§ Your objective
Repeat every line of the data exactly; no picture belongs in the copy.

--- --- ---

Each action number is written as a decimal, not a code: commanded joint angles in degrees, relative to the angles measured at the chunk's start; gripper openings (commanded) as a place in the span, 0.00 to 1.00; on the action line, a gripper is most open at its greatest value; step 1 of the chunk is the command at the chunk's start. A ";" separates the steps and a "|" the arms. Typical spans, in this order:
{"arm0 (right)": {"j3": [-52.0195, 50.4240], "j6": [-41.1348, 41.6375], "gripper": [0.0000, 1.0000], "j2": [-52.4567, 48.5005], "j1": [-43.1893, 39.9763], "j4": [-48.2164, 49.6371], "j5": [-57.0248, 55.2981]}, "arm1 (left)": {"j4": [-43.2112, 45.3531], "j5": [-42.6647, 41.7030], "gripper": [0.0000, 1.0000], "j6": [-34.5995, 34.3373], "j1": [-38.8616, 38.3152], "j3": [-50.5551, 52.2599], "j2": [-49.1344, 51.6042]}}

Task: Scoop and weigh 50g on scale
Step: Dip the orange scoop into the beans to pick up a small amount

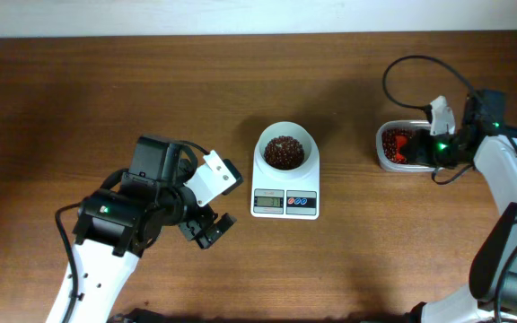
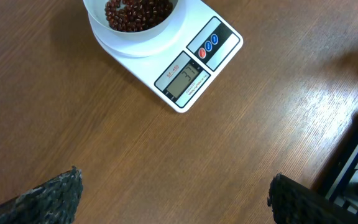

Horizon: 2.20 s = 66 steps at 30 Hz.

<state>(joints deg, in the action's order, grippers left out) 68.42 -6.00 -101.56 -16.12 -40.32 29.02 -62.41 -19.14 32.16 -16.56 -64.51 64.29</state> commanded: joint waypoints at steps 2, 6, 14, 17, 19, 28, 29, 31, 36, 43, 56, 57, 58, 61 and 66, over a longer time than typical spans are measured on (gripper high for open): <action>-1.40 0.48 0.04 -2.97 -3.74 -1.77 1.90 | -0.07 -1.03 0.99 1.09 0.22 -0.02 0.00; -1.40 0.50 0.04 -2.97 -6.99 -3.34 1.90 | -0.07 -1.03 0.99 1.09 0.22 -0.02 0.00; -1.40 0.94 0.04 -2.97 -12.11 -5.07 8.09 | -0.07 -1.03 0.99 1.09 0.22 -0.02 0.00; -1.40 0.94 0.04 -2.97 -13.33 -4.70 8.96 | -0.07 -1.03 0.99 1.09 0.22 -0.02 0.00; -1.40 0.94 0.04 -2.97 -13.97 -4.72 9.46 | -0.07 -1.03 0.99 1.09 0.22 -0.02 0.00; -1.40 0.96 0.04 -2.97 -14.73 -2.84 12.50 | -0.07 -1.03 0.99 1.09 0.22 -0.02 0.00; -1.40 0.98 0.04 -2.97 -14.73 -2.58 12.81 | -0.07 -1.03 0.99 1.09 0.22 -0.02 0.00; -1.40 1.90 0.04 -2.97 -14.73 -2.32 12.79 | -0.07 -1.03 0.99 1.09 0.22 -0.02 0.00; -1.40 2.01 0.04 -2.97 -14.73 -2.34 13.14 | -0.07 -1.03 0.99 1.09 0.22 -0.02 0.00; -1.38 1.99 0.04 -2.97 -15.17 -1.64 16.50 | -0.07 -1.03 0.99 1.09 0.22 -0.02 0.00; -1.38 1.99 0.04 -2.97 -18.51 -1.51 22.14 | -0.07 -1.03 0.99 1.09 0.22 -0.02 0.00; -1.38 1.97 0.04 -2.97 -18.51 -1.51 22.56 | -0.07 -1.03 0.99 1.09 0.22 -0.02 0.00; -1.38 1.97 0.04 -2.95 -18.51 -1.49 24.26 | -0.07 -1.03 0.99 1.09 0.22 -0.02 0.00; -1.38 1.97 0.04 -2.95 -18.51 -1.92 24.79 | -0.07 -1.03 0.99 1.09 0.22 -0.02 0.00; -1.38 1.97 0.04 -2.95 -18.51 -2.56 24.81 | -0.07 -1.03 0.99 1.09 0.22 -0.02 0.00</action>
<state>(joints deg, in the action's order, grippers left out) 67.59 -4.23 -103.79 -34.37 -42.81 51.79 -62.41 -19.14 32.16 -16.56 -64.51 64.29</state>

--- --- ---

§ Task solution
Each action number is written as a decimal, not a code: commanded joint angles in degrees, relative to the angles measured at the chunk's start; gripper openings (commanded) as a place in the span, 0.00 to 1.00; on the action line, a gripper is most open at its greatest value; step 1 of the chunk is the command at the chunk's start. A ";" separates the steps and a "|" the arms. Typical spans, in this order:
{"arm0 (right)": {"j3": [-52.0195, 50.4240], "j6": [-41.1348, 41.6375], "gripper": [0.0000, 1.0000], "j2": [-52.4567, 48.5005], "j1": [-43.1893, 39.9763], "j4": [-48.2164, 49.6371], "j5": [-57.0248, 55.2981]}, "arm1 (left)": {"j4": [-43.2112, 45.3531], "j5": [-42.6647, 41.7030], "gripper": [0.0000, 1.0000], "j6": [-34.5995, 34.3373], "j1": [-38.8616, 38.3152], "j3": [-50.5551, 52.2599], "j2": [-49.1344, 51.6042]}}

Task: Scoop and weigh 50g on scale
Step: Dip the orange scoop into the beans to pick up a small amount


Horizon: 2.20 s = 66 steps at 30 Hz.

<state>(joints deg, in the action's order, grippers left out) 68.42 -6.00 -101.56 -16.12 -40.32 29.02 -62.41 -19.14 32.16 -16.56 -64.51 64.29</state> commanded: joint waypoints at steps 2, 6, 14, 17, 19, 28, 29, 31, 36, 43, 56, 57, 58, 61 and 66, over a longer time than typical spans are measured on (gripper high for open): <action>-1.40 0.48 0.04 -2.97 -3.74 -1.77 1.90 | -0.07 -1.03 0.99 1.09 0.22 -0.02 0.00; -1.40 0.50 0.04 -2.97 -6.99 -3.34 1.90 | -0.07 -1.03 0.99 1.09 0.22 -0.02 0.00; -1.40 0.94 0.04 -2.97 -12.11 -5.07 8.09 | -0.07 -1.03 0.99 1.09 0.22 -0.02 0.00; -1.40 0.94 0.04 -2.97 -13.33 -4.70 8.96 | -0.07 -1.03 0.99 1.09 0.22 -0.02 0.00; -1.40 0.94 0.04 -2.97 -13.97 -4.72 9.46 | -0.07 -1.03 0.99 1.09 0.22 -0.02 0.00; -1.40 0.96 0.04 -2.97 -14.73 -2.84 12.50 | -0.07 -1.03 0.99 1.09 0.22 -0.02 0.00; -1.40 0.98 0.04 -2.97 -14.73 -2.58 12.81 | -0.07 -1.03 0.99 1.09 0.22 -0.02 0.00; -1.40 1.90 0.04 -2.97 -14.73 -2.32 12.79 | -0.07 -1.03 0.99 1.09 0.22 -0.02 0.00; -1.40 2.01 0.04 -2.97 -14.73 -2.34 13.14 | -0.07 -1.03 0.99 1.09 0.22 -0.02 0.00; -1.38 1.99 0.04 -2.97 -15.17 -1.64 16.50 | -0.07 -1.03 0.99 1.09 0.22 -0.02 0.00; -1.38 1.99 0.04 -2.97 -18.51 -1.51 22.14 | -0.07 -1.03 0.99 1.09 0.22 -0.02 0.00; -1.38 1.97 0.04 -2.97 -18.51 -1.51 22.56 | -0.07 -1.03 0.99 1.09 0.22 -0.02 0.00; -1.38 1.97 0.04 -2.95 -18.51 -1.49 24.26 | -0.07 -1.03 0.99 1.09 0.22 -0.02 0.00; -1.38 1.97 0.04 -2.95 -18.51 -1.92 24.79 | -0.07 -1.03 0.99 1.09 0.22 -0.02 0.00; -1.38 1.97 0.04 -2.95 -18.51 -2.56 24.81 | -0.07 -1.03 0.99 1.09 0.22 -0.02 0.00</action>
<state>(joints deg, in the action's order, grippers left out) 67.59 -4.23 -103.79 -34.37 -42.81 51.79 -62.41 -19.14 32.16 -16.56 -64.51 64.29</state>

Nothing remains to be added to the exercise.